With the advent of color photography, tone mapping in the darkroom was no longer possible due to the specific timing needed during the developing process of color film. Photographers looked to film manufacturers to design new film stocks with improved response, or continued to shoot in black and white to use tone mapping methods.
Color film capable of directly recording high-dynamic-range images was developed by Charles Wyckoff and EG&G "in the course of a contract with the Department of the Air Force". This XR film had three emulsion layers, an upper layer having an ASA speed rating of 400, a middle layer with an intermediate rating, and a lower layer with an ASA rating of 0.004. The film was processed in a manner similar to color films, and each layer produced a different color. The dynamic range of this extended range film has been estimated as 1:108. It has been used to photograph nuclear explosions, for astronomical photography, for spectrographic research, and for medical imaging. Wyckoff's detailed pictures of nuclear explosions appeared on the cover of Life magazine in the mid-1950s.

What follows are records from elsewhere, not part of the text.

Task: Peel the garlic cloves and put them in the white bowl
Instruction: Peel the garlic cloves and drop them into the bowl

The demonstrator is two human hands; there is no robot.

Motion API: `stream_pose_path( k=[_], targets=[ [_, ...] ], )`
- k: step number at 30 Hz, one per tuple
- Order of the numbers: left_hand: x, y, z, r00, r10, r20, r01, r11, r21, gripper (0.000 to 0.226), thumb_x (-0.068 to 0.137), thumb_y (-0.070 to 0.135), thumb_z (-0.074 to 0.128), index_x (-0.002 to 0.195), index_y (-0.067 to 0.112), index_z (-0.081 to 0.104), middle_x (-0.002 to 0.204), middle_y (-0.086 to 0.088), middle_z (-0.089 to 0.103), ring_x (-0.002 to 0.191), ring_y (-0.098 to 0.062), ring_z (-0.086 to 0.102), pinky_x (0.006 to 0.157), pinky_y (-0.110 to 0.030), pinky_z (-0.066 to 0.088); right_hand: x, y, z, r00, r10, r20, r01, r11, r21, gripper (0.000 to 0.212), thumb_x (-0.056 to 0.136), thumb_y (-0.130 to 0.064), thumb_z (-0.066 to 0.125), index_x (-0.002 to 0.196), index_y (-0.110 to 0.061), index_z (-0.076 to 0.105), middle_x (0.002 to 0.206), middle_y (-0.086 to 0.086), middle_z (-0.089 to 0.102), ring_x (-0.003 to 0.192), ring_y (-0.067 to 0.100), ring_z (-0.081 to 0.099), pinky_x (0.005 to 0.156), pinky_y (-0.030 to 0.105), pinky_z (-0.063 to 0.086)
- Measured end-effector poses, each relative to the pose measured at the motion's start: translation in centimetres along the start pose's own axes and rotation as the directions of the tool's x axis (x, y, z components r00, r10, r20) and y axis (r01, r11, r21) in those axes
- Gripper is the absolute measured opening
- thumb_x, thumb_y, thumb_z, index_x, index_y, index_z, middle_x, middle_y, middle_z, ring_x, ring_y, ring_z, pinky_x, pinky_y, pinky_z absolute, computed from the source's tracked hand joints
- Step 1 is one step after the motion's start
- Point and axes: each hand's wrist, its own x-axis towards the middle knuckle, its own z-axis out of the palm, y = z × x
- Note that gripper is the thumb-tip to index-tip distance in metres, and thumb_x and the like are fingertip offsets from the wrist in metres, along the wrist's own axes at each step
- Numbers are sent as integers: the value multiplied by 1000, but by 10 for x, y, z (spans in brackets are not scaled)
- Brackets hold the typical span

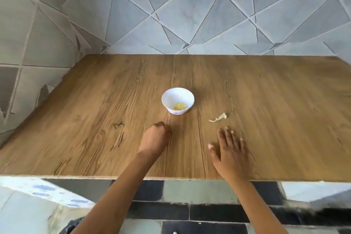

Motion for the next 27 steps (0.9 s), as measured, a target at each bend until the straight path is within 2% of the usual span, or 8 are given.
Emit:
stream_pose_path(
  k=[3, 7, 12, 16, 19, 21, 24, 27],
  targets=[
    [13, 4, -15, 997, -43, -64, 29, 979, -199, 14, 83, 10, 61, 92, 10, 71, 87, -4, 70, 75, -22, 64, 63, -26, 47, 0, 0, 4, 998, 7, -63, -6, 1000, 9, 82, 90, -62, -2, 145, -15, 34, 152, 8, 28, 142, 26, 23, 114, 44, 8],
    [63, 19, -41, 963, -110, -246, 2, 916, -402, 16, 78, 2, 62, 87, 10, 73, 84, -2, 72, 66, -14, 61, 59, -16, 42, 1, -1, 5, 999, 20, -49, -19, 1000, 21, 71, 93, -58, 13, 142, -15, 40, 149, 8, 35, 139, 27, 29, 112, 46, 15],
    [122, 24, -30, 989, -123, 83, 126, 992, -32, 25, 86, 5, 49, 92, 20, 69, 93, -3, 67, 79, -24, 63, 64, -29, 47, -2, -4, 0, 999, 52, -3, -52, 998, 24, 70, 95, -58, 11, 139, -16, 45, 145, 9, 42, 135, 27, 38, 109, 48, 21],
    [128, 35, -27, 949, -253, 190, 247, 967, 58, 23, 90, 10, 44, 92, 7, 66, 88, -10, 60, 74, -24, 55, 61, -28, 40, 0, 2, -4, 999, 39, -3, -39, 997, 63, 70, 96, -58, 11, 132, -16, 54, 139, 8, 51, 127, 26, 49, 105, 47, 28],
    [118, 43, -35, 982, -179, 56, 178, 983, 37, 28, 89, 10, 45, 98, 17, 71, 99, -10, 67, 80, -27, 61, 63, -30, 42, 8, 13, -12, 997, 6, -72, 12, 968, 252, 66, 94, -59, 20, 128, -16, 55, 134, 5, 55, 124, 24, 52, 105, 41, 34],
    [108, 63, -36, 995, -91, -37, 87, 993, -85, 26, 86, 14, 46, 91, 18, 72, 93, -9, 69, 83, -28, 65, 66, -31, 44, 20, 26, -20, 993, 31, -116, 21, 907, 421, 49, 94, -47, 40, 126, -13, 56, 126, 5, 58, 116, 23, 54, 98, 34, 38],
    [98, 104, -15, 997, 61, 38, -50, 970, -237, 17, 86, 14, 59, 95, 16, 73, 92, -4, 72, 84, -22, 67, 75, -30, 51, 44, 45, -29, 987, 40, -158, 44, 866, 498, 35, 92, -22, 57, 125, -11, 56, 121, 4, 59, 106, 18, 56, 88, 26, 43],
    [98, 127, 17, 988, 82, 133, -48, 968, -245, 21, 82, 18, 66, 102, 16, 70, 98, 0, 71, 89, -18, 66, 80, -32, 53, 65, 57, -31, 992, 48, -113, 28, 809, 588, 36, 91, -12, 58, 127, -10, 56, 122, 5, 60, 99, 14, 59, 85, 25, 47]
  ],
)
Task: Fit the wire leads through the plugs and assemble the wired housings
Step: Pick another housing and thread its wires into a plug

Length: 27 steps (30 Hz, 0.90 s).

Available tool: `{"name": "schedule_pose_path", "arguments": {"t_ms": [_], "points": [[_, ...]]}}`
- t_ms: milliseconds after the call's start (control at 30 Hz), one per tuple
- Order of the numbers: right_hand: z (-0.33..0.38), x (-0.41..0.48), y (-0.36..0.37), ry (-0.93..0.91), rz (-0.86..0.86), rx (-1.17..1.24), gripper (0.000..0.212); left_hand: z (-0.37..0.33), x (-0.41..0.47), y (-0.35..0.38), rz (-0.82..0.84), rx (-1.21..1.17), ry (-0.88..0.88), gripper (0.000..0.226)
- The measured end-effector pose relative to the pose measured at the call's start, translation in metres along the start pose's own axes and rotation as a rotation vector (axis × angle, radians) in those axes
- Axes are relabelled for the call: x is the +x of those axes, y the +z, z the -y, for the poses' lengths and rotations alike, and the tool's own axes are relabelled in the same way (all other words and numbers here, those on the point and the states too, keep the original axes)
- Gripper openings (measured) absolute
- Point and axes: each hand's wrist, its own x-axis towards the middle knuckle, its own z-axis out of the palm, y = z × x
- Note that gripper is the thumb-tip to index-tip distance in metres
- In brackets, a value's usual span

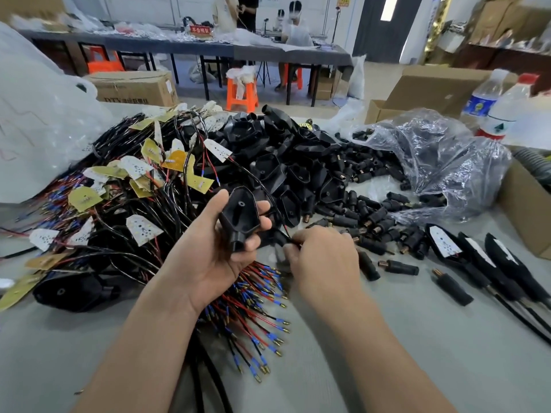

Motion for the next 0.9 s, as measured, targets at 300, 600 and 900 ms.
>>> {"name": "schedule_pose_path", "arguments": {"t_ms": [300, 600, 900], "points": [[-0.025, 0.002, -0.020, 0.327, -0.016, 0.752, 0.013, -0.003, -0.003, 0.000, 0.008, -0.049, 0.004, 0.057], [-0.015, 0.003, -0.026, 0.586, 0.294, 1.866, 0.010, 0.017, 0.002, 0.014, 0.076, 0.170, -0.074, 0.058], [-0.016, 0.003, -0.031, 0.473, 0.187, 1.607, 0.016, 0.022, 0.001, 0.016, 0.001, 0.319, -0.033, 0.059]]}}
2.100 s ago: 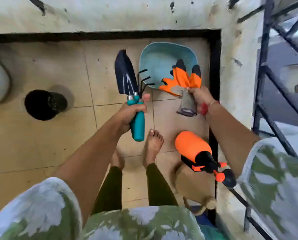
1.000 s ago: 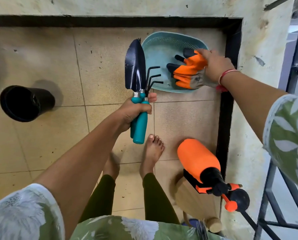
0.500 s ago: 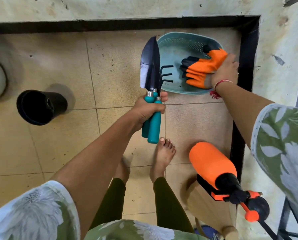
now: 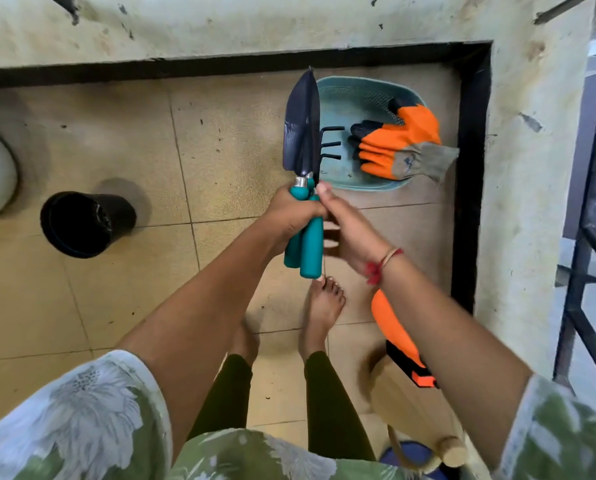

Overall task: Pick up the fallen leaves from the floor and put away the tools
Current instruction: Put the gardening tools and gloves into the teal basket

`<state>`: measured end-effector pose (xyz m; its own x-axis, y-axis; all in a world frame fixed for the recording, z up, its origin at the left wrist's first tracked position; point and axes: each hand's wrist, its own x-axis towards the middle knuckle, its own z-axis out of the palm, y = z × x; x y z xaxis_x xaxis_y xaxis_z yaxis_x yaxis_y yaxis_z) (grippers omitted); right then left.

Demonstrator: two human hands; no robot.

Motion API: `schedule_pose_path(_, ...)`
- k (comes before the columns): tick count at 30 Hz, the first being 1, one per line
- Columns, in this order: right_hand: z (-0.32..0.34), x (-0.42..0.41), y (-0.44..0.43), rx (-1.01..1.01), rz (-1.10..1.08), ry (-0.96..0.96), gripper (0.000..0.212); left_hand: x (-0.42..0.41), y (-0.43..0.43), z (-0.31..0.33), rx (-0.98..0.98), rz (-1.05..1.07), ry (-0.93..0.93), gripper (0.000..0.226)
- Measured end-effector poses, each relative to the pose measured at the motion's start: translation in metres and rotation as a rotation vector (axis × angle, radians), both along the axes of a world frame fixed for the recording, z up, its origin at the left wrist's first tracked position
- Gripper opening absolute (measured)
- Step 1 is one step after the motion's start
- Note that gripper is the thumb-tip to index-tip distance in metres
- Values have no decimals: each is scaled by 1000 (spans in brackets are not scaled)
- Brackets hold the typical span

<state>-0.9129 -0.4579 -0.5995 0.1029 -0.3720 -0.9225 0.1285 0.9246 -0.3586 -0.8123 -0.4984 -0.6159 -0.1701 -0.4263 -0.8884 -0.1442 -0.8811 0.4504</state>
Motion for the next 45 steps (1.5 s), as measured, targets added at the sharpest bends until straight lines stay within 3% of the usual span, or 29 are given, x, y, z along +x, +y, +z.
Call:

The concept of neighborhood tone mapping was applied to video cameras by a group from the Technion in Israel led by Dr. Oliver Hilsenrath and Prof. Y.Y.Zeevi who filed for a patent on this concept in 1988. In 1993 the first commercial medical camera was introduced that performed real time capturing of multiple images with different exposures, and producing an HDR video image, by the same group.
Modern HDR imaging uses a completely different approach, based on making a high-dynamic-range luminance or light map using only global image operations (across the entire image), and then tone mapping this result. Global HDR was first introduced in 1993 resulting in a mathematical theory of differently exposed pictures of the same subject matter that was published in 1995 by Steve Mann and Rosalind Picard.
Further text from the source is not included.